The sheep was lost. The coin was lost. The son was lost. An animal, an inanimate object, and a human being were each lost. Can you sense the sadness in each story? The shepherd loved the lost sheep. The woman was sad because she lost the coin. The father grieved the loss of his son. Each one represented an investment that the shepherd, woman, and father had made over time. Their emptiness would never be whole again until that which was lost could be found.
Somehow try to visualize and emotionally experience the joy the shepherd felt when he found the lost sheep. He found it and he saved it from sure death. Jesus is the great shepherd. We are the lost sheep. Because of sin we were lost and could not find our way. Jesus loved us so much that he searched until he found us. Jesus found us in our lost state. He came to us and saved us. We could not save ourselves. He found us and he keeps us.
If you have ever lost something valuable then you know the joy the woman felt and expressed upon finding the lost coin! Her livelihood was invested in that coin.
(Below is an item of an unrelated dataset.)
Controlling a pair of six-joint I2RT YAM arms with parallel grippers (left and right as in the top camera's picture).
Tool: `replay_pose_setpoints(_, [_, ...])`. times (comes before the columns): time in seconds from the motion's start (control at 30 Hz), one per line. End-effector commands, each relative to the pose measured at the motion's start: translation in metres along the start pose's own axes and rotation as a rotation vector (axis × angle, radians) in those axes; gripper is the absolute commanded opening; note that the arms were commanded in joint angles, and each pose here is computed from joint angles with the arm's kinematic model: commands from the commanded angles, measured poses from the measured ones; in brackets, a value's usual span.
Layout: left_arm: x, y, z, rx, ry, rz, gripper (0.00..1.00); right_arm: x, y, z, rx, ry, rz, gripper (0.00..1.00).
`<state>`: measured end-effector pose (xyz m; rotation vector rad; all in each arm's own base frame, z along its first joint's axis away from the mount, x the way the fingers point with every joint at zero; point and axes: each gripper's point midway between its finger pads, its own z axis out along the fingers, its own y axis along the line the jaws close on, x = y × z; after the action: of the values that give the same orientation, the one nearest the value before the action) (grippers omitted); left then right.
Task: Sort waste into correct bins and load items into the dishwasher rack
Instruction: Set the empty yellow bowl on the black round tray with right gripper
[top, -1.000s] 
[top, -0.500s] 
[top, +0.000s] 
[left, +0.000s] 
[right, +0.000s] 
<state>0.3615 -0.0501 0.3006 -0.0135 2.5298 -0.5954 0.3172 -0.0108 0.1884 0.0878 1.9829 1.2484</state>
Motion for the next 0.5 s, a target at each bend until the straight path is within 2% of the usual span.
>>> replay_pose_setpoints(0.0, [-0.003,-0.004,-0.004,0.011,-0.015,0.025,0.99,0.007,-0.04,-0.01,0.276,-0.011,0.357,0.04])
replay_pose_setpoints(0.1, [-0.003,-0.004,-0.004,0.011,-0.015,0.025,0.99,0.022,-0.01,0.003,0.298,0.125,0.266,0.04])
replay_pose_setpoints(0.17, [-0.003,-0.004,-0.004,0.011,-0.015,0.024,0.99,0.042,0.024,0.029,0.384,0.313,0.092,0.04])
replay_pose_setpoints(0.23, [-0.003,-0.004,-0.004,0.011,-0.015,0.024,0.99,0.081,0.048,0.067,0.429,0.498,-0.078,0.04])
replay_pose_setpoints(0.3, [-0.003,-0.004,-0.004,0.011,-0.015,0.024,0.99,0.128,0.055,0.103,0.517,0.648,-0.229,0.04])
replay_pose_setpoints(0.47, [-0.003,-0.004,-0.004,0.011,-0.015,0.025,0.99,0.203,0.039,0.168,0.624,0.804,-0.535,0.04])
She was so happy that she wanted to celebrate with her friends and neighbors. 
A sheep and a coin are of great value but nothing to compare with a son. A son, a human being, is the highest value a parent can know. A son was lost but now found. The loss was like a death but now he was alive.
Each of us is the lost sheep, coin, and son. Each of us was lost with no way of saving ourselves. Jesus searched until he found us. Jesus came to us and returned us to where we belong. Jesus' joy over finding us is illustrated by the shepherd, woman, and father. We were lost but now we are found!